The lack of a noun visibly related to the verb ‘to steal’ apparently causes a great deal of consternation, too, leading to the construction of some very interesting sentences, most of which feature the verb ‘to rob’ in relation to the objects stolen rather than to the premises or persons from which or whom they were taken (“He robbed a purse.”).

We even had bag-snatching described as ‘snatch and grab’, two words which mean the same thing and which doubtless come to us via smash-and grab, an expression used for an entirely different sort of theft.

People rob banks and burgle houses, but not in Malta, where they rob houses, steal banks (in one notorious case, literally so) and never burgle anything.

And now, to really rev things up, we have a genuine Maltese heist that’s straight out of a cheap B-movie, featuring a cash-laden armoured car, a bulldozer, a man on a motorbike and, in a white van (the name of Adrian Mole’s abortive screenplay because white vans are a crime cliché), some other men with guns, who waited until the point of action to discover, through direct experience, that bullet-proof glass does exactly what it says on the tin.

It’s bullet-proof.

Oh yes, and there was a pick-up truck, too. It was driven across the path of the armoured car to halt its progress, and then the bulldozer was rammed into the rear in an attempt at busting open the doors so that the sacks of cash could be got at.

There were no great criminal minds at work here – just a few criminals who had watched a couple of heist-films on DVD and overlooked the main factor that made for success: meticulous planning.

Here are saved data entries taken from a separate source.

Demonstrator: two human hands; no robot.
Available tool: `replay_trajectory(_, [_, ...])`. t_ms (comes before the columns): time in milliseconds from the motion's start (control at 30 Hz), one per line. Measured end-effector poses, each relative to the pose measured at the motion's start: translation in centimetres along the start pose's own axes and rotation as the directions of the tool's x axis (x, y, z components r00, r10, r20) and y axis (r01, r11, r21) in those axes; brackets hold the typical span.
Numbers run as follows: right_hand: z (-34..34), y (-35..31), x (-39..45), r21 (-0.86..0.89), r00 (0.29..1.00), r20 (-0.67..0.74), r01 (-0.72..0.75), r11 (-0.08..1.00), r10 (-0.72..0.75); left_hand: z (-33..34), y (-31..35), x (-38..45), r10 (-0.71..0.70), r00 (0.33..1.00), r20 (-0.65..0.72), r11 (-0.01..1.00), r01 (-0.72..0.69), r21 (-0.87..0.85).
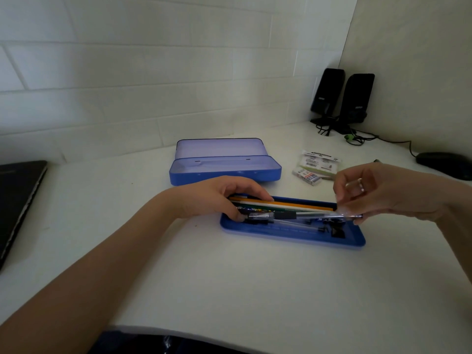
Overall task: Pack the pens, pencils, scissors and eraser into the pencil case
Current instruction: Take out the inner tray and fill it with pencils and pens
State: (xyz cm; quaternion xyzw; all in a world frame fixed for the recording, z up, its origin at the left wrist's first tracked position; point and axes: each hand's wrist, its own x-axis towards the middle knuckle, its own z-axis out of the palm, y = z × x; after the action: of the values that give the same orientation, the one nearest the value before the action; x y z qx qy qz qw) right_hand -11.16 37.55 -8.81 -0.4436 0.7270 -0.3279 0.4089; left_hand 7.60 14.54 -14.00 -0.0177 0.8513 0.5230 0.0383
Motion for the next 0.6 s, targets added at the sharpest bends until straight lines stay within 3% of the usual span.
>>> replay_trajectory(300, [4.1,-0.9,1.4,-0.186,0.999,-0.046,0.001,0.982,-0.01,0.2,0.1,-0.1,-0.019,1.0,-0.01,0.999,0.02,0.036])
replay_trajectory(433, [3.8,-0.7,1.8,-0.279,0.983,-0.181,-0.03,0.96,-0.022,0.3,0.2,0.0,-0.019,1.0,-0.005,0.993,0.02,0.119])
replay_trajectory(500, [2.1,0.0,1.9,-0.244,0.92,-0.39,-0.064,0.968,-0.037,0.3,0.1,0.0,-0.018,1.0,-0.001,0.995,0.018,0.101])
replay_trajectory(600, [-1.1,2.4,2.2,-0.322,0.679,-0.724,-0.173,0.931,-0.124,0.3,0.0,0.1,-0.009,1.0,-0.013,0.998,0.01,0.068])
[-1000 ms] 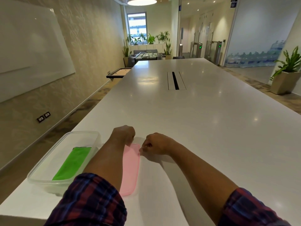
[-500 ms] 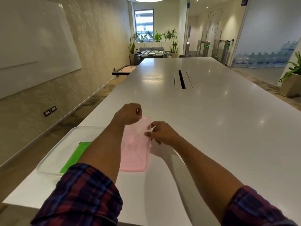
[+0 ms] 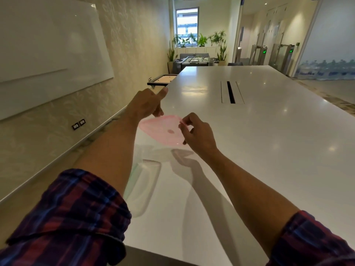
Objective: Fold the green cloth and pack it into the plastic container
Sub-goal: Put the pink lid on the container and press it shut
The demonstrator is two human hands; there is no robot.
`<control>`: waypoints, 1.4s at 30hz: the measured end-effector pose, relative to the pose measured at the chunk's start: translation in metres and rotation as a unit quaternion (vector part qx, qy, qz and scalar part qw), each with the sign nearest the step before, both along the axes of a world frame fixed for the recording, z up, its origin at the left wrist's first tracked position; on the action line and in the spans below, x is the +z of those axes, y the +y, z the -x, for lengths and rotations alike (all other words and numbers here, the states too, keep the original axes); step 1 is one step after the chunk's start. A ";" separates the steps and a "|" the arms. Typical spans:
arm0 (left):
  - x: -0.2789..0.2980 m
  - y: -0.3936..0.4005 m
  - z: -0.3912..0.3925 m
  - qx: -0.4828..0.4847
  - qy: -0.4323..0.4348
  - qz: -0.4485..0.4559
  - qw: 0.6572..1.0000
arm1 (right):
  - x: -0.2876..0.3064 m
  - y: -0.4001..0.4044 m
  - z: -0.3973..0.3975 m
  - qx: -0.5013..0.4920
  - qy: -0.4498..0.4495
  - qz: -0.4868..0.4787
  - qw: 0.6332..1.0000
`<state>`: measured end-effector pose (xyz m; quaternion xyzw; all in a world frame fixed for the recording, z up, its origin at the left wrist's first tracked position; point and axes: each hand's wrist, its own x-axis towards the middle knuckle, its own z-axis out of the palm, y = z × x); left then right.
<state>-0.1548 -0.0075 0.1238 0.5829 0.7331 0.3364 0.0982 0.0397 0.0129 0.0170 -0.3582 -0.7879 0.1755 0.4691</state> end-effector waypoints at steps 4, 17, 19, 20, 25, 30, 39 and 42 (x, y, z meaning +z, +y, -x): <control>0.003 -0.005 0.025 0.008 -0.009 0.088 0.996 | -0.004 -0.010 0.012 0.007 -0.010 -0.034 0.999; -0.047 -0.033 0.086 0.081 -0.043 0.284 0.954 | -0.010 -0.058 0.057 0.112 -0.037 -0.270 0.956; -0.048 -0.040 0.093 0.096 -0.004 0.262 0.960 | -0.014 -0.061 0.064 0.137 -0.057 -0.291 0.945; -0.048 -0.043 0.096 0.108 0.018 0.254 0.961 | -0.016 -0.063 0.067 0.156 -0.068 -0.299 0.939; -0.056 -0.058 0.119 0.176 0.092 0.227 0.953 | -0.019 -0.067 0.079 0.249 -0.151 -0.340 0.894; -0.065 -0.075 0.136 0.198 0.122 0.270 0.934 | -0.016 -0.073 0.086 0.311 -0.194 -0.341 0.866; -0.073 -0.095 0.140 0.192 0.182 0.267 0.927 | -0.015 -0.082 0.093 0.362 -0.226 -0.290 0.857; -0.076 -0.098 0.143 0.192 0.167 0.260 0.931 | -0.014 -0.083 0.092 0.376 -0.231 -0.282 0.852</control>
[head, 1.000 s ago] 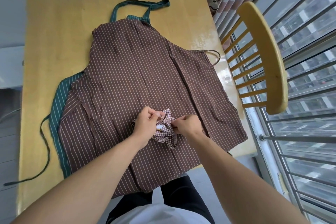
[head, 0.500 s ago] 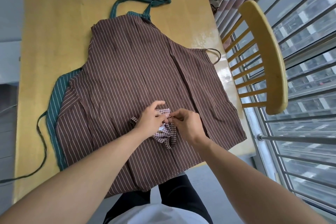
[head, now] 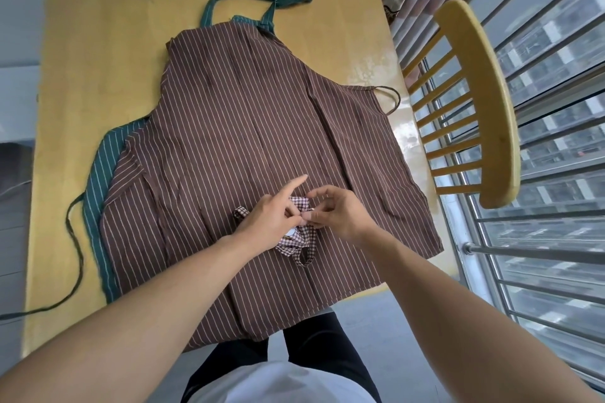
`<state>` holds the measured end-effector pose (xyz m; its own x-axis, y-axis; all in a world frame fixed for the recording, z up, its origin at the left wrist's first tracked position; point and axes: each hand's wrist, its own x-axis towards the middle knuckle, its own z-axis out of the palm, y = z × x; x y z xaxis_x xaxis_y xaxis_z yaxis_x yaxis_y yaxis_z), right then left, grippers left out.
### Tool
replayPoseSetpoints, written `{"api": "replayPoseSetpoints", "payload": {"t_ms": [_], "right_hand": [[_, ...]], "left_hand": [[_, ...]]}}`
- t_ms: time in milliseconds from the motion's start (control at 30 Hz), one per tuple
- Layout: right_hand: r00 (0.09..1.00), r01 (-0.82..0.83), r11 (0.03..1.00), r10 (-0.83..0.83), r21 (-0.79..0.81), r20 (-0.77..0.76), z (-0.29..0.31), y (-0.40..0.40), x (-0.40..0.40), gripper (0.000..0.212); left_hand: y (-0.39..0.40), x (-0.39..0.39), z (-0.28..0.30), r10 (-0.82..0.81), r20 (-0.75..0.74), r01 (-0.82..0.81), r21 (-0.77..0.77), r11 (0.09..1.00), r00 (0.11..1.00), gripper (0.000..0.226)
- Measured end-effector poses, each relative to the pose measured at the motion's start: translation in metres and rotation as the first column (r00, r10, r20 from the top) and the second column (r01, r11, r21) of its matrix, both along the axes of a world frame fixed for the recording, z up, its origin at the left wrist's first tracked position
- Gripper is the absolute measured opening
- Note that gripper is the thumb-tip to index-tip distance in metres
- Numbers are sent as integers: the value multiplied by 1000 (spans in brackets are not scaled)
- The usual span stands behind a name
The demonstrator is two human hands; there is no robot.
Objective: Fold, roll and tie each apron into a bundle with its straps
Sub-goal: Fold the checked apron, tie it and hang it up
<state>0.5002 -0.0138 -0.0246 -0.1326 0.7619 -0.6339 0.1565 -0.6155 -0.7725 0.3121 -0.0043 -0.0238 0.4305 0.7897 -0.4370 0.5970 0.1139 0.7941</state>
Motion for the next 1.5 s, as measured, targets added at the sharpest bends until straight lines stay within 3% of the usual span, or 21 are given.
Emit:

One assumes that when our heroes sat around planning the Great Armoured Car Robbery, there was no pedant to weigh in with a couple of lessons in basic physics.

Lesson 1: when a bulldozer rams from behind a very heavy armoured car in which there are people with hands that may be used to release the gears and free the wheels, the pick-up truck nestled up to the front of that armoured car will move under the combined force of the bulldozer hitting the armoured car.

Lesson 2: when doors open outwards, like those of an armoured car, the force required to bust them open must come from within and not from without, with few exceptions which involve weak locks or flimsy material. Because there isn’t the space necessary to exert force from within (unless by means of explosives, which would destroy the money), and because you can’t get into the armoured car anyway to plant those explosives (and once you are in it means you have got at the money anyway), it is reasonable to assume that busting open the rear doors of an armoured car is not an option.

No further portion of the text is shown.